Check your app.config. This file contains all defenitions for bindings and endpoints. Just check you endpoints 1st, check whether your endpoint is described, and binding is defined too.
After that try:
MyWSSoapClient wsc = new MyWSSoapClient( "<endpointConfigurationName>" );
and see what would happen.
Also in <client> area you will find description of endpoints. Try to change binding to basicHttpBinding manually - that worked for me.
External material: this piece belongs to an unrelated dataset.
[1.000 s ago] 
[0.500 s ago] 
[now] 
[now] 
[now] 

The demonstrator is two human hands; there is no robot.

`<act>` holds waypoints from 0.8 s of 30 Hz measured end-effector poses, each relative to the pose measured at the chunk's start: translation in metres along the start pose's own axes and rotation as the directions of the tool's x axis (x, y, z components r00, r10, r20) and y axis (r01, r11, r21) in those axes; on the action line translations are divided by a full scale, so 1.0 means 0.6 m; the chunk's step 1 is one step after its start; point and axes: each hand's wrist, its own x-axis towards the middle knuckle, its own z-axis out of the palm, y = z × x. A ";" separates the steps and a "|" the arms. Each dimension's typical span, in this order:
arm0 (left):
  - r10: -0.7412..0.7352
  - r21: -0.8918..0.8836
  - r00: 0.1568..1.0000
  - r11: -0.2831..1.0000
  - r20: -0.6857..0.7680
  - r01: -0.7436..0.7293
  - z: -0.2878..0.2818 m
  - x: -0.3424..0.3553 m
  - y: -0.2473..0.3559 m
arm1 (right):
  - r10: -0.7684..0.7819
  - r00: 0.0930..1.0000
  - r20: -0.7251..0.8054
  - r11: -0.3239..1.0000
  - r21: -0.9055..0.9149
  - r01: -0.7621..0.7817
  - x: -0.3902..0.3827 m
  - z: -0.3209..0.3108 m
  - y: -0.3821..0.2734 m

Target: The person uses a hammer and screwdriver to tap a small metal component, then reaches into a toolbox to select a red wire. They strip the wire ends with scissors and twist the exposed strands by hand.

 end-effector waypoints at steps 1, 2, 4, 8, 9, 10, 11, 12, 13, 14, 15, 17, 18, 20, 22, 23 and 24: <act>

<endpoint address="http://service.address.com"
binding="basicHttpBinding" bindingConfiguration="yourService"
contract="Domain.Serice" name="serviceName" />
I am answering my own question because i have found and fixed the problem
The problem was that the information form the app.config file of the class library was not getting into the com component and therefore the error.
I fixed it by setting all my parameter values in my code from an external text file by following the example at: Consume a SOAP web service without relying on the app.config
Thanks for the suggestions everyone.